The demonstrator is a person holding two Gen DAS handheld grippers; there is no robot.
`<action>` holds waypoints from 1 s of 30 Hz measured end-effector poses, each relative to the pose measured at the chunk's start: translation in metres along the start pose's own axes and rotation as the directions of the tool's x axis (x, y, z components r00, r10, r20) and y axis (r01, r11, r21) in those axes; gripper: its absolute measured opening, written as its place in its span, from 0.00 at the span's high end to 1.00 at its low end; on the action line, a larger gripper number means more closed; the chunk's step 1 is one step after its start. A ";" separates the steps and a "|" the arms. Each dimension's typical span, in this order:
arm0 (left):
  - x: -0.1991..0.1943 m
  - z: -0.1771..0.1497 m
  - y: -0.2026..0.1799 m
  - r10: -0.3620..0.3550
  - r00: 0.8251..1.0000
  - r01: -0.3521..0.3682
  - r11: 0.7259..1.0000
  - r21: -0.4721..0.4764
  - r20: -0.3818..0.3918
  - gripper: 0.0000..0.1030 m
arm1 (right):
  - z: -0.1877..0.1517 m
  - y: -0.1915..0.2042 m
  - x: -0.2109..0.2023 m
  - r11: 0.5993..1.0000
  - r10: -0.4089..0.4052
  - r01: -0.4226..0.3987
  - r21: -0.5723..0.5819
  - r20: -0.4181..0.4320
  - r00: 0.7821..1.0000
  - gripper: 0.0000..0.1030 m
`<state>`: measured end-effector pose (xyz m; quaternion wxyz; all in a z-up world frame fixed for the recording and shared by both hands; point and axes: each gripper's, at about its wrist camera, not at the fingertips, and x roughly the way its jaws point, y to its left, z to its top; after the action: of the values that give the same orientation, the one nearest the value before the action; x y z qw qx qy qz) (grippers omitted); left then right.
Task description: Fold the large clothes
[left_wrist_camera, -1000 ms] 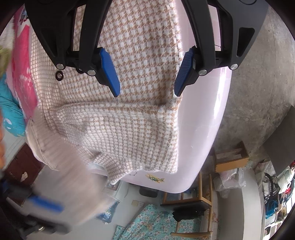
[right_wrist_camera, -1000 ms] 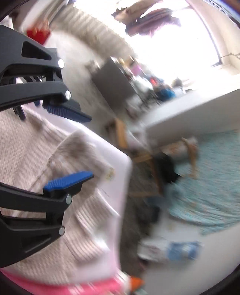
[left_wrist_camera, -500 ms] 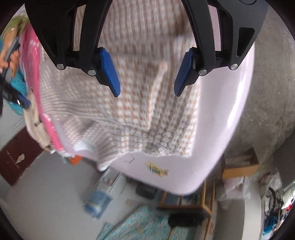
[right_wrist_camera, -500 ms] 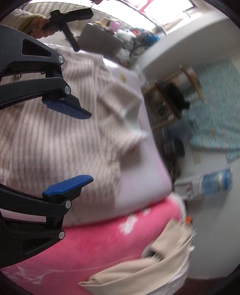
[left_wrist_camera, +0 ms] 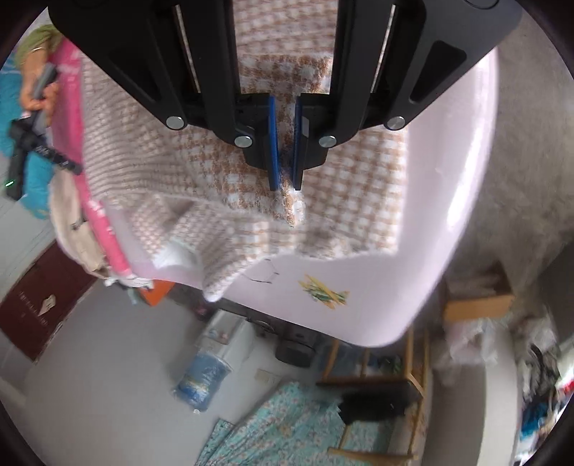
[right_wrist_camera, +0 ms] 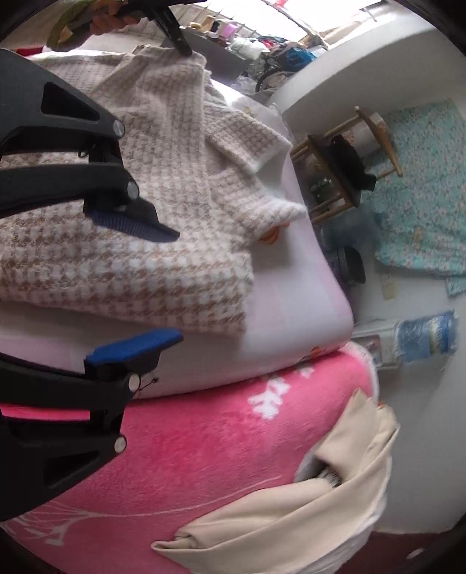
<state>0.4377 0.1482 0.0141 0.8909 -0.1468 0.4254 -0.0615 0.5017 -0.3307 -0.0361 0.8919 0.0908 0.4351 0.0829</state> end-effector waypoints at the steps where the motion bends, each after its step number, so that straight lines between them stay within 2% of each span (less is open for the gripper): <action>1: 0.004 -0.002 0.000 0.023 1.000 -0.023 1.000 0.013 -0.003 0.94 | 0.000 0.009 0.001 0.999 0.018 -0.018 -0.034 0.013 1.000 0.62; 3: 0.014 -0.005 0.003 0.057 0.998 -0.057 0.998 0.016 -0.016 0.94 | -0.002 0.022 0.003 0.995 0.030 -0.029 -0.091 0.011 0.999 0.68; 6: 0.029 -0.014 0.010 0.086 0.996 -0.085 0.996 0.030 -0.039 0.94 | -0.010 0.040 0.023 0.979 -0.048 0.044 -0.199 -0.012 0.999 0.70; 8: 0.034 -0.017 0.012 0.106 0.993 -0.104 0.994 0.047 -0.044 0.93 | -0.016 0.040 0.046 0.964 -0.120 0.102 -0.247 -0.059 0.991 0.72; 10: 0.032 -0.018 0.015 0.106 0.994 -0.104 0.993 0.051 -0.038 0.92 | -0.016 0.038 0.053 0.960 -0.126 0.104 -0.259 -0.068 0.990 0.72; 13: 0.028 -0.015 0.015 0.120 0.992 -0.118 0.992 0.054 -0.043 0.87 | -0.010 0.039 0.044 0.962 -0.128 0.105 -0.252 -0.074 0.989 0.72; 15: 0.014 -0.016 0.015 0.120 0.993 -0.118 0.991 0.056 -0.023 0.84 | -0.007 0.041 0.032 0.968 -0.102 0.078 -0.237 -0.092 0.991 0.70; 17: -0.003 -0.016 0.014 0.088 0.996 -0.088 0.994 0.063 0.007 0.78 | -0.014 0.046 0.014 0.965 -0.043 0.018 -0.261 -0.092 0.995 0.69; 20: -0.021 -0.025 0.004 0.029 0.999 -0.030 0.994 0.108 0.013 0.70 | -0.035 0.056 0.000 0.943 -0.029 -0.008 -0.333 -0.104 0.994 0.67; 22: -0.016 -0.033 -0.003 0.025 0.999 -0.021 0.990 0.140 -0.028 0.60 | -0.053 0.059 0.010 0.924 -0.085 0.029 -0.381 -0.132 0.988 0.67; 23: -0.008 -0.039 -0.006 0.060 0.996 -0.049 0.986 0.160 -0.064 0.57 | -0.061 0.059 0.018 0.913 -0.127 0.062 -0.402 -0.137 0.982 0.67; 25: 0.007 -0.049 -0.008 0.127 0.985 -0.106 0.978 0.178 -0.113 0.52 | -0.064 0.058 0.018 0.912 -0.133 0.074 -0.403 -0.119 0.984 0.67; 28: -0.003 -0.053 -0.004 0.155 0.985 -0.143 0.979 0.143 -0.081 0.47 | -0.063 0.061 -0.002 0.930 -0.174 0.124 -0.347 -0.116 0.978 0.67; 30: -0.027 -0.056 0.002 0.118 0.991 -0.112 0.990 0.084 -0.070 0.46 | -0.070 0.065 -0.026 0.933 -0.164 0.122 -0.340 -0.099 0.981 0.65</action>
<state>0.3772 0.1449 0.0000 0.8816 -0.0842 0.4634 -0.0325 0.4259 -0.2676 -0.0440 0.8688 -0.0982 0.4758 0.0954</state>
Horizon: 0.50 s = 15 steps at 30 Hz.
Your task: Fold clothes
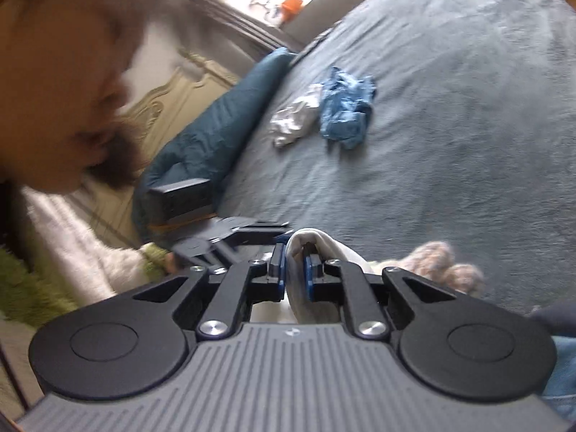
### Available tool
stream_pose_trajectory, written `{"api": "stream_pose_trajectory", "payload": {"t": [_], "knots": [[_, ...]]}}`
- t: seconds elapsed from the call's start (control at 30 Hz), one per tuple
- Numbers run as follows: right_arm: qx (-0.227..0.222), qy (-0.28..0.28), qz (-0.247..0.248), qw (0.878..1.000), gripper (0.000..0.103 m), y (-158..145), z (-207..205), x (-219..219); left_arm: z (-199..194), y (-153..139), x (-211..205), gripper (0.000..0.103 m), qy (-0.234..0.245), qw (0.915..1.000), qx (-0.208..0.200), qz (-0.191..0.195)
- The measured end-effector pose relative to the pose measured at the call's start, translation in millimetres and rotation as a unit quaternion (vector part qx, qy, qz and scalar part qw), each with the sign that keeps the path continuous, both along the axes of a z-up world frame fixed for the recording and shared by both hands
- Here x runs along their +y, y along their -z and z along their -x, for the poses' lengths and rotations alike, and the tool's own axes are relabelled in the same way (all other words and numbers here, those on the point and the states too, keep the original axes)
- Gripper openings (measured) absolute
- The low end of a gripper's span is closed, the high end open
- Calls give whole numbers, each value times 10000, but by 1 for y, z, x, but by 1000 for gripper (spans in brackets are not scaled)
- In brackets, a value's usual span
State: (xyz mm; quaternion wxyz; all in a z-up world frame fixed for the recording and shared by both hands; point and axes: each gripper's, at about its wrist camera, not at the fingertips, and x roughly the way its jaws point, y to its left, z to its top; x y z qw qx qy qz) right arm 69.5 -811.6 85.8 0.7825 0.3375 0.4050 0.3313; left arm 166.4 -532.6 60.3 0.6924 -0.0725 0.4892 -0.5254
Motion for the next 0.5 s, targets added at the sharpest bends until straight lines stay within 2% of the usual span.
{"api": "stream_pose_trajectory", "payload": {"t": [0.23,0.37,0.4,0.5], "knots": [[22,168,-247,9996,9,0,2,-7,-5,0,-23,64,299,9987,-6,416],[109,319,-363,9988,9,8,-2,-15,-10,8,-40,62,586,9948,279,780],[132,341,-368,9987,9,9,-2,-17,-10,12,-44,59,626,9936,423,839],[201,407,-384,9982,11,13,-4,-22,-13,24,-51,45,708,9903,784,899]]}}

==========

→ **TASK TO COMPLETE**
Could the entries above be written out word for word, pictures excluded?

→ **EXERCISE OUTPUT**
The demonstrator is a person holding two Gen DAS handheld grippers; there is no robot.
`<action>` holds waypoints from 1 s of 30 Hz measured end-effector poses, each relative to the pose measured at the chunk's start: translation in metres along the start pose's own axes and rotation as the directions of the tool's x axis (x, y, z components r00, r10, r20) and y axis (r01, r11, r21) in those axes; gripper: its absolute measured opening, written as its place in its span, from 0.00 at the span's high end to 1.00 at its low end; on the action line, a larger gripper number means more closed; the chunk's step 1 is one step after its start. A ";" separates the steps and a "|" the arms. Each dimension's typical span, in this order:
arm0 (left):
  - x: -0.1991..0.1943 m
  - z: -0.1771..0.1497 m
  - y: -0.2026..0.1799 m
  - r10: -0.3620..0.3550
  - r00: 0.8251..1.0000
  - r01: -0.3521..0.3682
  - r11: 0.7259..1.0000
  - r21: -0.4721..0.4764
  - r20: -0.3818..0.3918
  - gripper: 0.0000..0.1030 m
arm1 (right):
  - z: -0.1877..0.1517 m
  - y: -0.1915..0.2042 m
  - x: -0.2109..0.2023 m
  - r11: 0.5993..1.0000
  - r10: -0.4089..0.4052
  - r01: -0.4226..0.3987
  - r21: -0.5723..0.5819
  - r20: -0.4181..0.4320
  - r00: 0.7821..1.0000
  - gripper: 0.0000..0.1030 m
`<state>`: measured end-effector pose (xyz m; quaternion wxyz; all in a z-up world frame fixed for the recording and shared by both hands; point and axes: each gripper's, at about its wrist camera, not at the fingertips, and x roughly the way its jaws point, y to its left, z to its top; after the action: of the values that give the same orientation, the one nearest the value before the action; x y z qw qx qy qz) (grippers omitted); left then right.
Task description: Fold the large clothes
[left_wrist_camera, -1000 ms] 
[right_wrist_camera, -1000 ms] 
[left_wrist_camera, -500 ms] 
[right_wrist_camera, -500 ms] 
[left_wrist_camera, +0 ms] 
[right_wrist_camera, +0 ms] 
<state>0.4377 0.1482 0.0141 0.8909 -0.1468 0.4254 -0.0615 0.5017 -0.3307 -0.0361 0.8919 0.0908 0.4351 0.0829</state> end-effector waypoints at the steps where the motion bends, each after its step number, so that straight lines between them stay within 2% of each span (less is open for the gripper): <action>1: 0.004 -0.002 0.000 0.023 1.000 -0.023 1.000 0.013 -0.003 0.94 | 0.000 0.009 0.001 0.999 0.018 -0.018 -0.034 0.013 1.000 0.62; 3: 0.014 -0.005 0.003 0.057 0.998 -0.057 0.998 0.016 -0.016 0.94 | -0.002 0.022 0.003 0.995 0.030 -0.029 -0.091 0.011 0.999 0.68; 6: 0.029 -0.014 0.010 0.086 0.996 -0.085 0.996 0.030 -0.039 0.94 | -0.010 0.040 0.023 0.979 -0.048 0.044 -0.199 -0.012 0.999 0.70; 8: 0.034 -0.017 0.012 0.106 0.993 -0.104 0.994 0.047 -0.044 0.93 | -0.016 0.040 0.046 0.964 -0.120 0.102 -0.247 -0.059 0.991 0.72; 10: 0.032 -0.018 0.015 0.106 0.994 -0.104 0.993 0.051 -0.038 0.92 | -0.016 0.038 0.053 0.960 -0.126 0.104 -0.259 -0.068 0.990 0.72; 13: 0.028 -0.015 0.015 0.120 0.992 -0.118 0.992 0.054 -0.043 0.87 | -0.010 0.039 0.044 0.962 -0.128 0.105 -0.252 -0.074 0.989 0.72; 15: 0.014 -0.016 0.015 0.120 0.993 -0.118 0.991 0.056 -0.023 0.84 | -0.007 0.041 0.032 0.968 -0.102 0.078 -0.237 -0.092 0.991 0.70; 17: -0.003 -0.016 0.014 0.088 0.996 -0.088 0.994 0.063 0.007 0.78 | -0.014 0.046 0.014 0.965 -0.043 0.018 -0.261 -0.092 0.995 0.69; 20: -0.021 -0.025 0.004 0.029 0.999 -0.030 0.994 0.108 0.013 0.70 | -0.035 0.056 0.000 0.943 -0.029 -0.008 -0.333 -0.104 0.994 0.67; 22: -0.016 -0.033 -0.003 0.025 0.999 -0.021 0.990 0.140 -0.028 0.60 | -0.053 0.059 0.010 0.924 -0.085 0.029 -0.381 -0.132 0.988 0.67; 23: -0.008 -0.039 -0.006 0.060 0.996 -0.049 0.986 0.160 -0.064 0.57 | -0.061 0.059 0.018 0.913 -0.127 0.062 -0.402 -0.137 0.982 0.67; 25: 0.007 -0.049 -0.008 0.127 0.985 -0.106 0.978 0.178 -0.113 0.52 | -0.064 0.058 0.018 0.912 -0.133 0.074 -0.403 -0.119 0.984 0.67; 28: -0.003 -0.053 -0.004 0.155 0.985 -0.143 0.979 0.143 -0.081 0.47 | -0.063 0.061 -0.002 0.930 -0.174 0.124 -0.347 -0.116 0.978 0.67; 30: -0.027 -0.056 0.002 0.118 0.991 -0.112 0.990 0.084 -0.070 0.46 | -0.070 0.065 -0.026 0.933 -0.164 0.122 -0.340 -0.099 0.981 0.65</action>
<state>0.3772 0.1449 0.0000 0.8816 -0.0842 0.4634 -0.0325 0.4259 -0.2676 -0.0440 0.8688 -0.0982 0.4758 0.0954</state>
Horizon: 0.50 s = 15 steps at 30 Hz.
Your task: Fold clothes
### Available tool
stream_pose_trajectory, written `{"api": "stream_pose_trajectory", "payload": {"t": [_], "knots": [[_, ...]]}}`
- t: seconds elapsed from the call's start (control at 30 Hz), one per tuple
- Numbers run as follows: right_arm: qx (-0.227..0.222), qy (-0.28..0.28), qz (-0.247..0.248), qw (0.878..1.000), gripper (0.000..0.103 m), y (-158..145), z (-207..205), x (-219..219); left_arm: z (-199..194), y (-153..139), x (-211..205), gripper (0.000..0.103 m), qy (-0.234..0.245), qw (0.915..1.000), qx (-0.208..0.200), qz (-0.191..0.195)
- The measured end-effector pose relative to the pose measured at the call's start, translation in millimetres and rotation as a unit quaternion (vector part qx, qy, qz and scalar part qw), each with the sign that keeps the path continuous, both along the axes of a z-up world frame fixed for the recording and shared by both hands
- Here x runs along their +y, y along their -z and z along their -x, for the poses' lengths and rotations alike, and the tool's own axes are relabelled in the same way (all other words and numbers here, those on the point and the states too, keep the original axes)
- Gripper openings (measured) absolute
- The low end of a gripper's span is closed, the high end open
- Calls give whole numbers, each value times 10000, but by 1 for y, z, x, but by 1000 for gripper (spans in brackets are not scaled)
- In brackets, a value's usual span
State: (xyz mm; quaternion wxyz; all in a z-up world frame fixed for the recording and shared by both hands; point and axes: each gripper's, at about its wrist camera, not at the fingertips, and x roughly the way its jaws point, y to its left, z to its top; x y z qw qx qy qz) right arm 69.5 -811.6 85.8 0.7825 0.3375 0.4050 0.3313; left arm 166.4 -532.6 60.3 0.6924 -0.0725 0.4892 -0.5254
Motion for the next 0.5 s, targets added at the sharpest bends until straight lines stay within 2% of the usual span.
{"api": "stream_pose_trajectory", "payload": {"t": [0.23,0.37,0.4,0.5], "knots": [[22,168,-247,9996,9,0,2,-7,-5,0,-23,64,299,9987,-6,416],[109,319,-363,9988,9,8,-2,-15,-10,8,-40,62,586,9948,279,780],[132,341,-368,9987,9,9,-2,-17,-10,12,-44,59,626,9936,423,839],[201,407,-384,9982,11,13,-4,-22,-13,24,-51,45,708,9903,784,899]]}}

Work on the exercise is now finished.